== PROBLEM TO WORK ON ==
For the records that follow, please set down exactly the lines between the one holding "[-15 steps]" and the one holding "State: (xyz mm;", inclusive, and only those.

• • •

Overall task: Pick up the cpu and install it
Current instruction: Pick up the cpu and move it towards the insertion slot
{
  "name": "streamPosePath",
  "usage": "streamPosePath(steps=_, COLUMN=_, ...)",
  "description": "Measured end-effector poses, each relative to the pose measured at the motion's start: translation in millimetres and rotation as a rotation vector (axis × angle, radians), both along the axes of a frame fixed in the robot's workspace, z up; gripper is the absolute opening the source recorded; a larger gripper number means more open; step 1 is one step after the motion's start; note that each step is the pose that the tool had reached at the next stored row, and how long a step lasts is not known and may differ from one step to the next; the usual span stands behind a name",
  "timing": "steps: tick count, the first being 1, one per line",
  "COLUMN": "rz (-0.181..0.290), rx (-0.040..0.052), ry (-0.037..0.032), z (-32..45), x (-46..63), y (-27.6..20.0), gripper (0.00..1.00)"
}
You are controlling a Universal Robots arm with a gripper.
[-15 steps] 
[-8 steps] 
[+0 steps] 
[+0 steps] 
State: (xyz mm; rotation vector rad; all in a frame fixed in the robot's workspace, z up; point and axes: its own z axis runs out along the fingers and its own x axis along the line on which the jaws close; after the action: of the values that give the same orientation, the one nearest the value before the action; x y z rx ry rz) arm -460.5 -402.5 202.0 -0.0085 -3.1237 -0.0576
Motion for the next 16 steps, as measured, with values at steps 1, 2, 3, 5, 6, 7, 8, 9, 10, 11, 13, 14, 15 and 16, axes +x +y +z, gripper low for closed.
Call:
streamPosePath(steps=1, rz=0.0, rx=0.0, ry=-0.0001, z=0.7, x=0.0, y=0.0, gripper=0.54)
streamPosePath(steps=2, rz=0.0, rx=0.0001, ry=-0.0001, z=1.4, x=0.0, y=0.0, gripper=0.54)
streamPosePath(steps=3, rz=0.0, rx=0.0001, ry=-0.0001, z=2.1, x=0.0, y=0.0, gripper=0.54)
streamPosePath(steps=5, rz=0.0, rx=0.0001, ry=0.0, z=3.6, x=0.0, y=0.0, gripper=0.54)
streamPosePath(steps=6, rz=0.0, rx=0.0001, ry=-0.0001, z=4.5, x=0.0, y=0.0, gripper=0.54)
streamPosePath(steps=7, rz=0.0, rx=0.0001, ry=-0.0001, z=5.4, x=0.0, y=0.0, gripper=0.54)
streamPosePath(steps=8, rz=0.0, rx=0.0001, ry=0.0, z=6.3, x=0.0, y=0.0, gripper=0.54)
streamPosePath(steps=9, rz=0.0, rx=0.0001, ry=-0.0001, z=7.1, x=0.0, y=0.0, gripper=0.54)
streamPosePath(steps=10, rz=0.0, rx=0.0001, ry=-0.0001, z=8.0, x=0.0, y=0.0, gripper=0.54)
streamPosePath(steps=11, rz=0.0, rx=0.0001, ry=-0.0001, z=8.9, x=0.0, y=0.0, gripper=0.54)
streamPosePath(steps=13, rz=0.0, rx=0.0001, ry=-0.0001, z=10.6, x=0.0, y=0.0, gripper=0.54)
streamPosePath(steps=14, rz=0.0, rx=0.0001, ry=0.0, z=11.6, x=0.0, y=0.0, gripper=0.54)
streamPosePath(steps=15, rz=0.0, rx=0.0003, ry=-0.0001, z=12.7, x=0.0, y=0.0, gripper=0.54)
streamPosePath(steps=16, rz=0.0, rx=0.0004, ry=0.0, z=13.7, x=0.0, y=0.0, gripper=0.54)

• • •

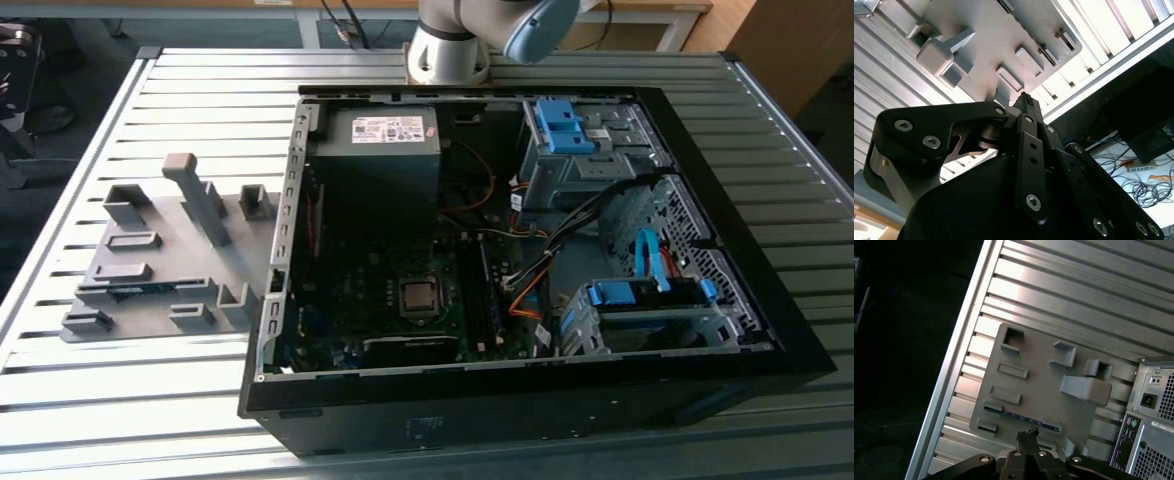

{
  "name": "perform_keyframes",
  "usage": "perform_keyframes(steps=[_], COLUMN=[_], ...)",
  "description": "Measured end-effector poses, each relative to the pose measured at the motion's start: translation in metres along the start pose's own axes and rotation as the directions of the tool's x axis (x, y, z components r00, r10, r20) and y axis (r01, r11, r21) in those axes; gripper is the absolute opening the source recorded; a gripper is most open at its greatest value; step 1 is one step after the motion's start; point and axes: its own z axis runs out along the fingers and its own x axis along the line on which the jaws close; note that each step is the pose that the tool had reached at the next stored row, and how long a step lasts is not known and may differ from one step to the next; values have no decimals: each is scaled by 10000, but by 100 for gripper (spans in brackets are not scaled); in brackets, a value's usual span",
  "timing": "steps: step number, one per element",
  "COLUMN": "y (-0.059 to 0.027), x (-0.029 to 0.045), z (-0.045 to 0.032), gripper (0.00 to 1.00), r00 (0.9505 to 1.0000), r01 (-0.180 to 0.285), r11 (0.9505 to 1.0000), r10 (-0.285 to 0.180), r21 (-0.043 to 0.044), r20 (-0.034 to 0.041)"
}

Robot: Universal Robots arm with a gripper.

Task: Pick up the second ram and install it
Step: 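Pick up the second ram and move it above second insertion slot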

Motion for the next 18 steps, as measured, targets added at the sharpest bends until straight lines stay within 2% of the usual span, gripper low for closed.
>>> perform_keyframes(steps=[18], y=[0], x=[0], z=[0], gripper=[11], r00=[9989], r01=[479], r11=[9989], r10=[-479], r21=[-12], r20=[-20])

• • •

== RESULT OF THE EXERCISE ==
[-15 steps] 
[-8 steps] 
[+0 steps] 
[+0 steps] 
State: (xyz mm; rotation vector rad; all in a frame fixed in the robot's workspace, z up; point and axes: its own z axis runs out along the fingers and its own x axis along the line on which the jaws close; after the action: of the values that give the same orientation, the one nearest the value before the action; x y z rx ry rz) arm -460.5 -402.5 202.0 -0.0085 -3.1237 -0.0576

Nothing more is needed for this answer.